DIRECTIONS = Search the entries below for "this", and copy each line where it appears.

SUPPLIED DATA =
-- Opening Marker --

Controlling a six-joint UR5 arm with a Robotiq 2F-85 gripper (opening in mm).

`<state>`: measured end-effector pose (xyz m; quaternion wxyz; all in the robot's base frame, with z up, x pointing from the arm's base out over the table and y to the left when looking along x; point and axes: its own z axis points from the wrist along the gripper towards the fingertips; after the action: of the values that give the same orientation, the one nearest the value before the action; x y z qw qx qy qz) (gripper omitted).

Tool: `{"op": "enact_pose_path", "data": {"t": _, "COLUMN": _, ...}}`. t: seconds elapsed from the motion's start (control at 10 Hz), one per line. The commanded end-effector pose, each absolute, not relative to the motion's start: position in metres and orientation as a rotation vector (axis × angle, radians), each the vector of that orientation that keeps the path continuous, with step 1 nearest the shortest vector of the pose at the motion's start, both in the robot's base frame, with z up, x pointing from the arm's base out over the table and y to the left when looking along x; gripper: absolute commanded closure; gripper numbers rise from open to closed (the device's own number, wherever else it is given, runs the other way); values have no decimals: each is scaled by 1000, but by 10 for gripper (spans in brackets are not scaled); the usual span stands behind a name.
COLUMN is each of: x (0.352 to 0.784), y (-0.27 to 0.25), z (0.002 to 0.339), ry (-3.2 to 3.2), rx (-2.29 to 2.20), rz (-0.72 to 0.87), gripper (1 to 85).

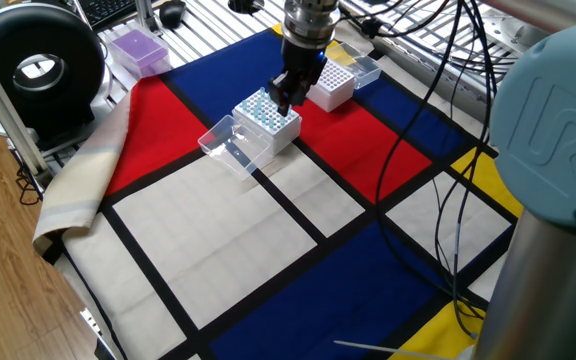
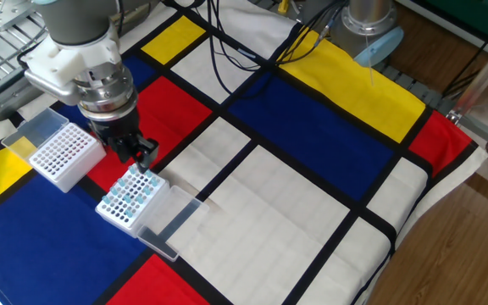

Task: Transfer all medium pipette tips from one holder to another

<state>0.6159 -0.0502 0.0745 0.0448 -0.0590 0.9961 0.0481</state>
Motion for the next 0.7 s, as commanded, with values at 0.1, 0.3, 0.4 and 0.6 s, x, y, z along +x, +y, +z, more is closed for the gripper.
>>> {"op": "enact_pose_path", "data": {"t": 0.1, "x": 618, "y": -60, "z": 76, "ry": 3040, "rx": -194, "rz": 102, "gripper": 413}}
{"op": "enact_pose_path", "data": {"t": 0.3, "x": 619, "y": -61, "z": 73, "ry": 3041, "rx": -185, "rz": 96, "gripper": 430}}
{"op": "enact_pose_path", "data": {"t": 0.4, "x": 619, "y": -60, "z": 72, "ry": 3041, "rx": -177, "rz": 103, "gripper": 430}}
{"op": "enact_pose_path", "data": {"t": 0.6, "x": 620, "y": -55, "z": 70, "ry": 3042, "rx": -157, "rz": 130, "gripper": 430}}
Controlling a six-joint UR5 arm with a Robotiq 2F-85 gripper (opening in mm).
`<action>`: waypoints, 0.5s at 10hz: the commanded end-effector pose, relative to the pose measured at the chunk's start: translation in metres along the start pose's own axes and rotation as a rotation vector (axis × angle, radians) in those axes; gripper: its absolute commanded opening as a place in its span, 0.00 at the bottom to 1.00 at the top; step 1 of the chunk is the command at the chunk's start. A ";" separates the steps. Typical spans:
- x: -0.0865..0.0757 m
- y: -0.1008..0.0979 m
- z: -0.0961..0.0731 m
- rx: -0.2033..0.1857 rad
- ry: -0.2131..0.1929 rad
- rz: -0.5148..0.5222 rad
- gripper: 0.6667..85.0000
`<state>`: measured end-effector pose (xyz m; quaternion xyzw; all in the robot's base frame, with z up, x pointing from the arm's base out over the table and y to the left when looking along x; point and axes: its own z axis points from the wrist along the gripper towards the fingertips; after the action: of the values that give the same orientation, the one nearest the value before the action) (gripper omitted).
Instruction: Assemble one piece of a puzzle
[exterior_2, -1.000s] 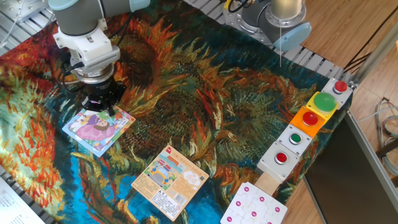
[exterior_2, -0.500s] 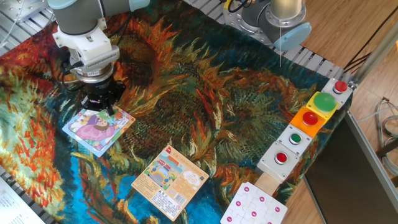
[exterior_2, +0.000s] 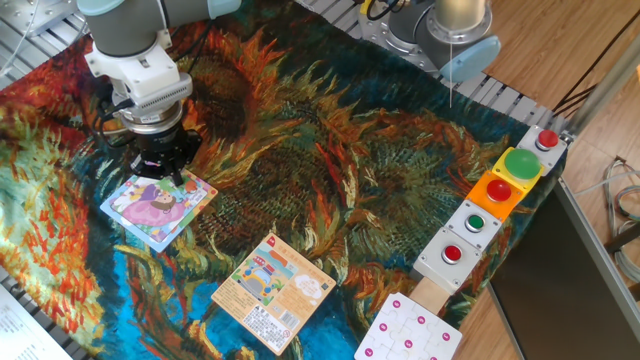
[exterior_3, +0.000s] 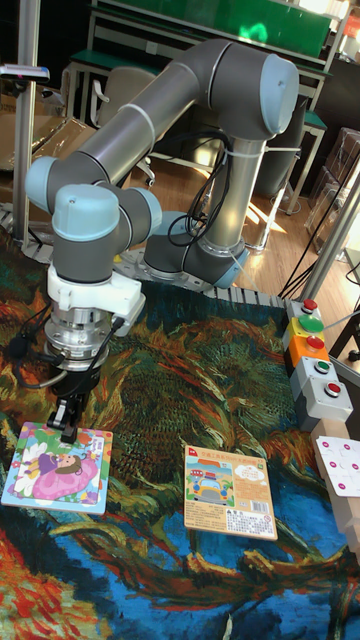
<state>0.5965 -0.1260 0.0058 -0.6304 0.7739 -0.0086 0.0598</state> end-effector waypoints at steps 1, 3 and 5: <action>-0.004 -0.003 0.001 0.003 -0.015 0.007 0.01; -0.004 -0.003 0.000 0.005 -0.015 0.009 0.01; -0.003 -0.002 -0.002 0.003 -0.016 0.007 0.01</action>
<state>0.5982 -0.1243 0.0056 -0.6307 0.7735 -0.0072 0.0617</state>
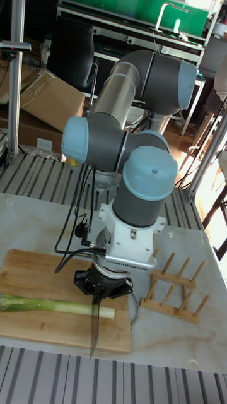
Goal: Chop the scallions
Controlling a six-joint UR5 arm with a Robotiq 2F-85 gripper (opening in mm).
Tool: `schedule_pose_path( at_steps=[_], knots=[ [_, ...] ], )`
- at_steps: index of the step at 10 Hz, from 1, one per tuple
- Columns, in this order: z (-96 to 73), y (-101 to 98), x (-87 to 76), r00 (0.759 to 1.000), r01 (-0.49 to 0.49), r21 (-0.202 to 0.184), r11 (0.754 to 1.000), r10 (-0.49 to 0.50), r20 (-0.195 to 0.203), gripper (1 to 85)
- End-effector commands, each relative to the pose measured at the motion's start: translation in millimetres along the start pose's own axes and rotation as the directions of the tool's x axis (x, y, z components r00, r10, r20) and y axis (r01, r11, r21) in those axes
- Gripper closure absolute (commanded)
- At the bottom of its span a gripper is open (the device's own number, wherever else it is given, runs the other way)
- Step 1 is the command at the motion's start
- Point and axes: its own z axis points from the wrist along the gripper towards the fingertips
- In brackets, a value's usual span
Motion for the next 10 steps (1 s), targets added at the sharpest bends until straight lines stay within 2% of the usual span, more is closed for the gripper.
schedule_pose_path(
  at_steps=[1, 2, 3, 4, 5, 6, 8, 10],
  knots=[
    [-15.4, 15.0, 0.1, 0.999, -0.026, 0.027, 0.999, 0.026, 0.019, 84.7],
    [-27.8, 29.0, 3.7, 0.999, -0.035, 0.000, 0.999, 0.035, 0.003, 84.7],
    [-32.7, 29.9, 5.5, 1.000, -0.015, -0.043, 0.999, 0.015, -0.002, 84.7],
    [-26.3, 23.5, 5.1, 1.000, 0.012, -0.087, 0.996, -0.011, 0.012, 84.7],
    [-18.8, 13.3, 5.2, 1.000, 0.019, -0.078, 0.997, -0.018, 0.013, 84.7],
    [-12.6, 13.9, 3.6, 1.000, 0.012, -0.067, 0.998, -0.011, 0.014, 84.7],
    [-8.6, 17.7, 0.7, 1.000, 0.009, -0.072, 0.997, -0.007, 0.017, 84.7],
    [-17.5, 21.5, 5.0, 0.999, -0.004, -0.070, 0.998, 0.002, -0.035, 84.7]
  ],
)
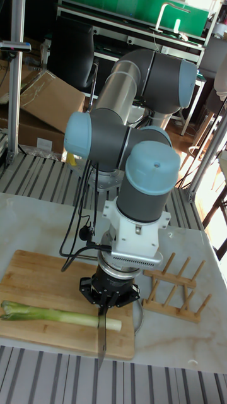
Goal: Chop the scallions
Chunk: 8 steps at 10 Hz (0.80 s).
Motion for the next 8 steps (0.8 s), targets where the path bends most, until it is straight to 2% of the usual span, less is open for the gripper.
schedule_pose_path(
  at_steps=[1, 2, 4, 6, 8],
  knots=[
    [-4.4, 5.7, -0.8, 0.999, -0.010, -0.029, 1.000, 0.008, -0.040, 84.7],
    [3.2, 2.7, -3.3, 0.999, 0.001, -0.036, 0.999, -0.003, -0.033, 84.7],
    [27.2, -12.9, -8.2, 1.000, 0.010, -0.004, 1.000, -0.010, -0.001, 84.7],
    [7.0, -8.7, 0.4, 0.998, 0.013, -0.027, 1.000, -0.015, -0.067, 84.7],
    [-3.5, 0.7, -0.4, 0.996, 0.005, -0.018, 1.000, -0.006, -0.085, 84.7]
  ],
)
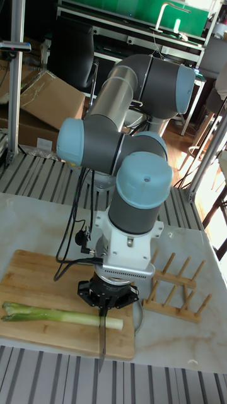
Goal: Chop the scallions
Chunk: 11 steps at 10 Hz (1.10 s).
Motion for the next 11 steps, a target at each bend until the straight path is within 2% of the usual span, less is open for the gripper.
schedule_pose_path(
  at_steps=[1, 3, 4, 5, 6, 7, 9, 10, 11],
  knots=[
    [-10.7, 6.8, 2.6, 0.999, 0.001, -0.007, 1.000, -0.001, -0.034, 84.7],
    [-11.8, 2.1, 8.4, 0.999, 0.007, -0.006, 1.000, -0.007, -0.041, 84.7],
    [-3.9, 0.3, 7.4, 1.000, 0.003, 0.007, 1.000, -0.003, -0.028, 84.7],
    [6.3, 0.0, 5.8, 1.000, 0.009, -0.015, 1.000, -0.009, -0.012, 84.7],
    [9.6, -6.2, 7.3, 1.000, 0.015, -0.007, 1.000, -0.015, -0.007, 84.7],
    [5.4, -12.6, 12.0, 1.000, 0.023, 0.006, 1.000, -0.023, -0.019, 84.7],
    [-8.9, -9.6, 23.6, 0.998, 0.034, -0.021, 0.999, -0.035, -0.053, 84.7],
    [-11.9, -7.4, 27.1, 0.997, 0.031, -0.023, 0.999, -0.032, -0.067, 84.7],
    [-10.9, -9.4, 26.7, 0.997, 0.030, -0.009, 1.000, -0.030, -0.069, 84.7]
  ],
)
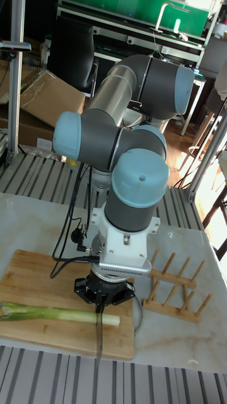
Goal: Chop the scallions
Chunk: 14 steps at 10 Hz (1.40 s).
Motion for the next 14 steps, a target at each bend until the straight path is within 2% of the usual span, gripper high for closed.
schedule_pose_path(
  at_steps=[1, 4, 9, 10, 12, 13, 14],
  knots=[
    [0.2, 0.4, 2.4, 1.000, -0.014, 0.017, 1.000, 0.015, -0.011, 84.7],
    [8.3, -1.0, 1.1, 1.000, -0.009, 0.014, 1.000, 0.009, 0.000, 84.7],
    [-2.9, -2.9, 12.1, 1.000, 0.003, 0.000, 1.000, -0.003, -0.016, 84.7],
    [2.4, -1.3, 10.5, 1.000, 0.002, -0.004, 1.000, -0.002, -0.012, 84.7],
    [21.1, -1.9, -0.3, 1.000, -0.012, 0.035, 0.999, 0.011, 0.026, 84.7],
    [13.2, -0.8, 3.2, 1.000, -0.009, 0.026, 1.000, 0.009, 0.012, 84.7],
    [-5.8, 0.1, 9.5, 1.000, -0.001, 0.006, 1.000, 0.001, -0.012, 84.7]
  ],
)
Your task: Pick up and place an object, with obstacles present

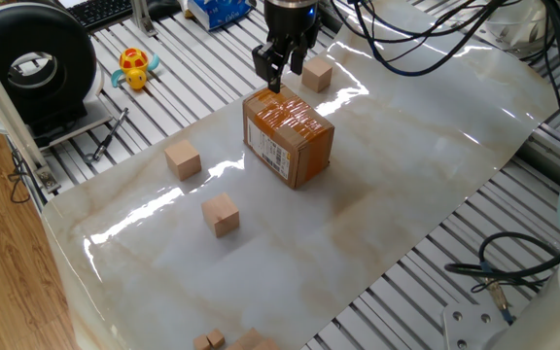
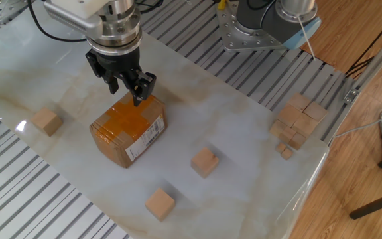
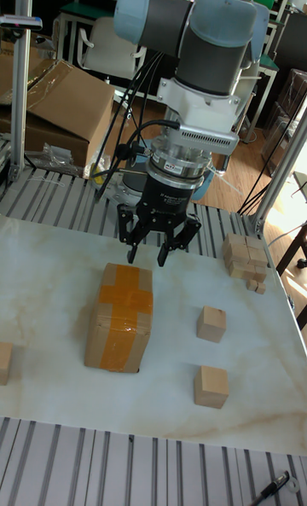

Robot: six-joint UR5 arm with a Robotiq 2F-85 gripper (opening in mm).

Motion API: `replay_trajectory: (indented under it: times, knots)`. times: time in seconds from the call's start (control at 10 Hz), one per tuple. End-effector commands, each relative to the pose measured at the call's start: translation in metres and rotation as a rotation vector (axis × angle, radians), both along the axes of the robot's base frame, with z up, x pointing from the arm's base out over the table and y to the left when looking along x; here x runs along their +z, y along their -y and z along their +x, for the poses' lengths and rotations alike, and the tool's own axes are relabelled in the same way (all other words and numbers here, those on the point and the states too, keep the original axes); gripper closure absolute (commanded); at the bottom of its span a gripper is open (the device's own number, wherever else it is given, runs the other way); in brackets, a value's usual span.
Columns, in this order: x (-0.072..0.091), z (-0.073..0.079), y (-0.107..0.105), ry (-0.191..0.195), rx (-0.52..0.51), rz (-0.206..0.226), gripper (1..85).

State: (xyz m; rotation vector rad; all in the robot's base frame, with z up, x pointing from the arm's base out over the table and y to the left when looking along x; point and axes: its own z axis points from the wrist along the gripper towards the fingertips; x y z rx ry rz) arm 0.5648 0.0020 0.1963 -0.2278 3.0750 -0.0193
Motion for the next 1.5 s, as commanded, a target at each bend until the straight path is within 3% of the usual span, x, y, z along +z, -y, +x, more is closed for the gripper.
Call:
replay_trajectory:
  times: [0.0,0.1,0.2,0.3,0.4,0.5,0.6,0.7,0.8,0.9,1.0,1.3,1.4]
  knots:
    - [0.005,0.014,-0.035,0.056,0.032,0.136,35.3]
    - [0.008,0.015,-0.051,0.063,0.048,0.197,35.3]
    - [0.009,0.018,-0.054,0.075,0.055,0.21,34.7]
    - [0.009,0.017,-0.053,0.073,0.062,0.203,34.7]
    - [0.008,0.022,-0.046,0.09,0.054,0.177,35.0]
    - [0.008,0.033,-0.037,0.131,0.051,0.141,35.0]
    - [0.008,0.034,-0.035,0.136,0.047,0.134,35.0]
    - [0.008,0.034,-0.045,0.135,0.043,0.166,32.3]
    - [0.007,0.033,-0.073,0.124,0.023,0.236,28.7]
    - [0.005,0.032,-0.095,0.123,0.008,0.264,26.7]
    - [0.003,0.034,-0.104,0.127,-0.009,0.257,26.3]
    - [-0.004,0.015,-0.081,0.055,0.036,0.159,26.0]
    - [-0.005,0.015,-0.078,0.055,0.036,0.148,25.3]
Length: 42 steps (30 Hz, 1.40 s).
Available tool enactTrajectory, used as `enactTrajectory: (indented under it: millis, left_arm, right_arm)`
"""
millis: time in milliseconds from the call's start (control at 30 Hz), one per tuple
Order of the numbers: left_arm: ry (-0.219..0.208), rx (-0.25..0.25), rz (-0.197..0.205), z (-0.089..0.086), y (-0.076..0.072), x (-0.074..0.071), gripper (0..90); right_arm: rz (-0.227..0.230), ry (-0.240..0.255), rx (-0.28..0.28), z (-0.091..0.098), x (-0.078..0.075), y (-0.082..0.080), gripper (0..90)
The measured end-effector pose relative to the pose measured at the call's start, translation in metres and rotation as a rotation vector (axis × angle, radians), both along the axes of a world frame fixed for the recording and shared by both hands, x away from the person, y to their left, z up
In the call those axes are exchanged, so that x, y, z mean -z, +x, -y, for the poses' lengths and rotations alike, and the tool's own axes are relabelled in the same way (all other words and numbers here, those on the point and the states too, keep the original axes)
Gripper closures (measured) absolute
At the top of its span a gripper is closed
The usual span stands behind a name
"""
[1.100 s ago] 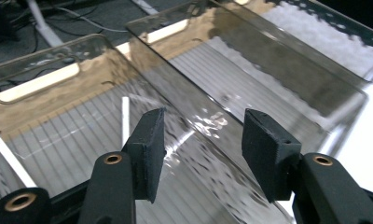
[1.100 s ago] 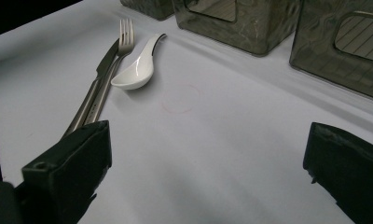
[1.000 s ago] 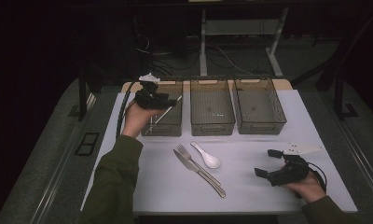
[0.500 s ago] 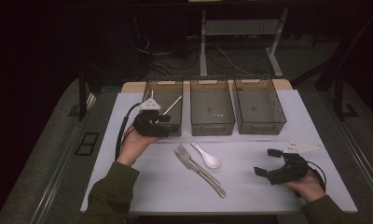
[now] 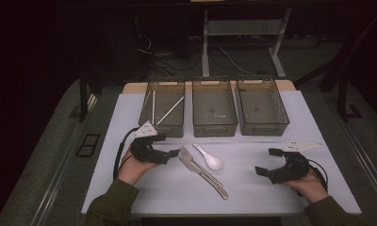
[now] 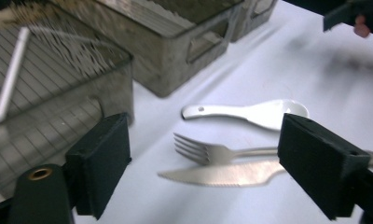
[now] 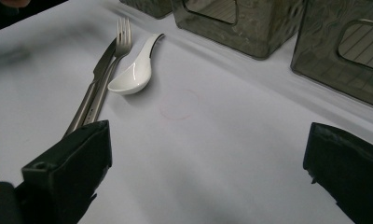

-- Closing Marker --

YOUR RESPONSE =
- Columns, in this order: z (-96 to 73), y (-101 to 98), x (-87 to 76), r00 (0.759 to 1.000), r01 (-0.49 to 0.49), r21 (-0.202 to 0.184), r11 (0.754 to 1.000), r10 (-0.49 to 0.50), r20 (-0.195 to 0.203), gripper (1 to 85)
Columns, in this order: x (-0.072..0.091), z (-0.073..0.079), y (-0.107..0.105), ry (-0.191..0.195), rx (-0.52..0.51), rz (-0.206..0.226), gripper (1..85).

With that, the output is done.